--
Peter McMurray
Excal...@bigpond.com
--
Kevin Powick
Yeah, I thought I was tired.
What the heck did he just say?
Tony Gravagno wrote:
>Yeah, I thought I was tired.
>What the heck did he just say?
OK, after some coffee here I get it. He flash-compiled a program and
it processed a large block of text faster. That's good news - a
decade late perhaps but good things come to those who wait I guess.
It's a relatively common operation to move data between the host OS
and D3 so I'll post some notes which I hope will be helpful.
Regarding COPY DOS: and similar mechanisms to import data to/from the
host OS, the transfer may or may not be "instantaneous" but the time
to move data to/from D3 is not related to the time taken to parse the
strings within that data. In fact, copying the data into D3 is one
"hit" and parsing it is another, and you will want to mininize both
hits when possible. With %functions (see below) you can import/parse
in one step and that might have made this experience truly as
instantaneous as it could get.
Joseba posted code for using %functions to move data to/from the host
OS. I refer people to it a lot. I recommend developers use the
information to create their own subroutines, and add them to their bag
of tricks, so you can simply pass a file name and quickly read or
write massive dynamic arrays:
http://forums.tigerlogic.com/index.php?showtopic=904
If you are importing data from the host OS via OSFI, using the proper
Hosts driver will convert EOL delimiters for you: CR and/or LF to AM.
Note that this is independent of the OS you're on. So if the file is
LF-delimited, you can use COPY UNIX:/dos/path/file.ext and it will
convert LF to AM even if you're on Windows. If the file is
CRLF-delimited and you COPY UNIX:, note that you're going to see CR:AM
sequences in the resulting data. Use the right driver for the data,
regardless of the current OS.
CONVERT only operates on one character. I believe CONVERT CRLF TO AM
IN REC would actually result in double AMs. Multiple chars are
converted with SWAP(), or better with CHANGE(), because it's a
cross-platform function.
- These sorts of operations are complete independent of Excel, file
extension names, OpenOffice, and other such things, so I have no idea
what those digressions were about. Data is data, full stop.
Joseba also posted the following code in the RD/TL forum. It may be
helpful for others doing import of very large data sets:
execute "qselect unix:/tmp file.ext"
eod=0
loop
readnext line else eod=1
until eod=1 do
* add line to a new record,
* or simply don't add if line is to be deleted
repeat
(Should have more info about this but...) I believe D3 BASIC includes
functions for operating on fixed-length blocks. I don't think I've
used them since the 90's, and they're platform-specific, but they're
worth investigating by anyone doing this sort of work. I don't mean
the Tape block operations, though those could help too.

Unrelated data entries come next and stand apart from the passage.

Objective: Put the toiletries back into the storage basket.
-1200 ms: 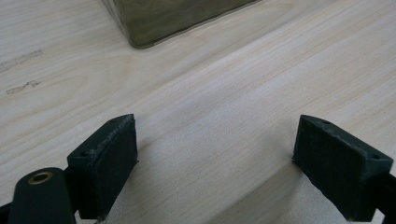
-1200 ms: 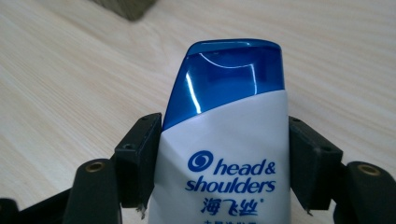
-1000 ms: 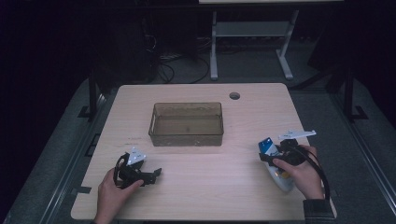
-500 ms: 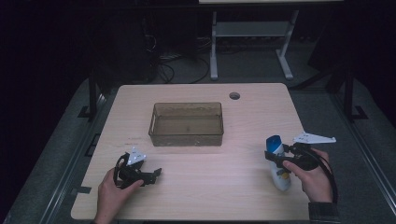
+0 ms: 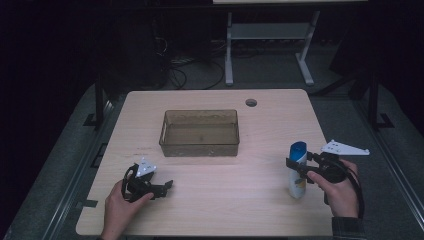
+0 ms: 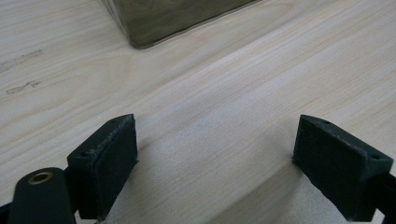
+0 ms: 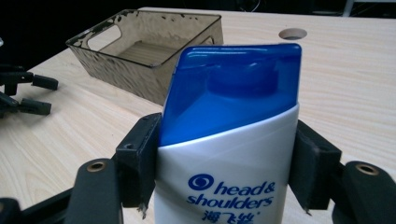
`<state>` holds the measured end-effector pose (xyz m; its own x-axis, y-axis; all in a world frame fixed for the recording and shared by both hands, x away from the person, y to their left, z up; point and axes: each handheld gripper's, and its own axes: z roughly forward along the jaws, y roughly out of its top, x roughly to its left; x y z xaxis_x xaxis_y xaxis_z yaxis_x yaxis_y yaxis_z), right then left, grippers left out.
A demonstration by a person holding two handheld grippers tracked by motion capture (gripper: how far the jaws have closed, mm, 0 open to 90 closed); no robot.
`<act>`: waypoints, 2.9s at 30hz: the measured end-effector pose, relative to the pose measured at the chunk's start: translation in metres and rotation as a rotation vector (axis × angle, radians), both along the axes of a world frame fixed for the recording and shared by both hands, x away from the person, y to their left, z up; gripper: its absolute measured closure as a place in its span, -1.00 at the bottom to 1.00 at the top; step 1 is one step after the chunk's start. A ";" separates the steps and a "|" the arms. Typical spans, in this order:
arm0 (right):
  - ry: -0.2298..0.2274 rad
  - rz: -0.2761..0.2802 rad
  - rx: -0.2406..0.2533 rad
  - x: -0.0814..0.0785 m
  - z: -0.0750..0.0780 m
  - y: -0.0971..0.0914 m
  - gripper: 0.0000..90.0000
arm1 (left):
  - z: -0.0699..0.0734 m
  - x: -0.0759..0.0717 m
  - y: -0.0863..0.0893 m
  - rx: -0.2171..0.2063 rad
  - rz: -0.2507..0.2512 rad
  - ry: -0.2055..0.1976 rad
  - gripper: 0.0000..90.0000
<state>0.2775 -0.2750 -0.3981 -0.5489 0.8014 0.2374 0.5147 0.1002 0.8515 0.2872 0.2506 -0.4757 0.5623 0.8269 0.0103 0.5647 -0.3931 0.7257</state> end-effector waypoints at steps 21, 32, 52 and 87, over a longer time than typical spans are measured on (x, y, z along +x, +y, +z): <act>-0.083 0.009 0.051 0.018 0.023 0.018 -0.23 | 0.000 0.000 0.000 0.001 0.000 0.001 -0.72; -0.117 0.019 0.087 0.032 0.034 0.029 -0.23 | 0.000 0.000 0.000 -0.001 0.001 0.000 -0.72; -0.139 0.043 0.116 0.056 0.046 0.050 -0.23 | 0.000 0.000 0.000 0.001 0.000 0.003 -0.72; -0.180 0.110 0.124 0.106 0.073 0.108 -0.23 | 0.000 0.000 0.000 0.000 0.001 0.001 -0.72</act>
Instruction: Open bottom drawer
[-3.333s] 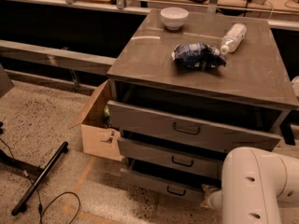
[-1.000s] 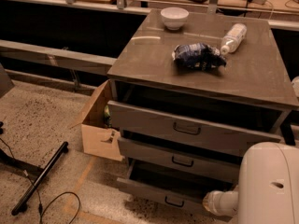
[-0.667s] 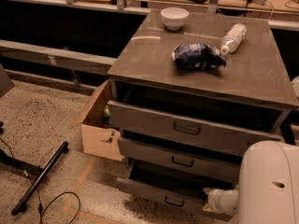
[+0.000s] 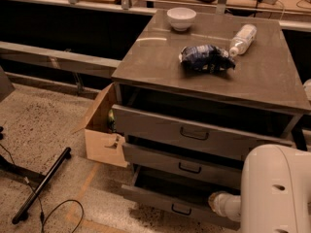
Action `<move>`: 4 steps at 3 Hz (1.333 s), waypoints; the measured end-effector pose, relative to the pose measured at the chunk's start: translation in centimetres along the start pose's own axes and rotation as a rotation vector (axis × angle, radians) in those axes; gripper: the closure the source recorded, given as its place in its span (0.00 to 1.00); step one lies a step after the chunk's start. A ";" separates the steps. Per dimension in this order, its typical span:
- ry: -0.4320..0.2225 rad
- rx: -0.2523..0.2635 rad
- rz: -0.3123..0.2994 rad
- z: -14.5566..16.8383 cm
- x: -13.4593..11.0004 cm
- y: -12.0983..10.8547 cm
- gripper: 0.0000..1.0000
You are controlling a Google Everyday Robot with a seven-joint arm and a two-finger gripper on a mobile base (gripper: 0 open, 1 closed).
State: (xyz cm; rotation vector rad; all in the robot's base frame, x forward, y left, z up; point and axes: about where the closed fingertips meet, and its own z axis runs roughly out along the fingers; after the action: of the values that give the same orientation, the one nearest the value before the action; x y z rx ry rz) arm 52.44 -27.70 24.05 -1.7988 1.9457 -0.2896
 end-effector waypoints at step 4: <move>0.016 0.007 0.107 4.8 1.9 0.0 1.00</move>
Offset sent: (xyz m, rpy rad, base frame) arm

As a final note: For years I've been trying to get Raining Data /
TigerLogic to publish the API for the OSFI so that we could create our
own OSFI drivers. The benefit of this would be new abilities to
read/write Excel, Word, Web Services, HTTP, FTP, Email, Fax, and many
other document and transaction types using standard Open/Read/Write
statements, and TCL file operations. They never got the idea and
always ask for a business case. I'm not asking them to write anything
new, just asking for the documentation for a protocol that they
advertise as being "Open". If we could write our own drivers then
many of these "how do I get data to/from D3" problems would go away
because it would all be nothing but pure and familiar BASIC. I'd say
there's a good business case there which requires them to do nothing
but let us use the software that they provide. If you understand the
potential of this dormant resource, please file an action item for TL
to publish the API for the OSFI so that third-party developers can
make use of it. I will warn you in advance however that solutions
created with this will be very easy to use, but will almost certainly
not be free or open source.
Tony Gravagno
Nebula Research and Development
TG@ remove.pleaseNebula-RnD.com
NEW: Follow TonyGravagno on Twitter
Nebula R&D sells mv.NET and other Pick/MultiValue products
worldwide, and provides related development services
remove.pleaseNebula-RnD.com/blog
Visit PickWiki.com! Contribute!
My point is that a 2 megabyte file is CONVERTED instantaneously in a program
compiled with option O and takes over a minute when run in a program that is
not optimised. I was prompted to check this because the COPY works so
quickly and there had to be a reason.
> If you are importing data from the host OS via OSFI, using the proper
> Hosts driver will convert EOL delimiters for you: CR and/or LF to AM.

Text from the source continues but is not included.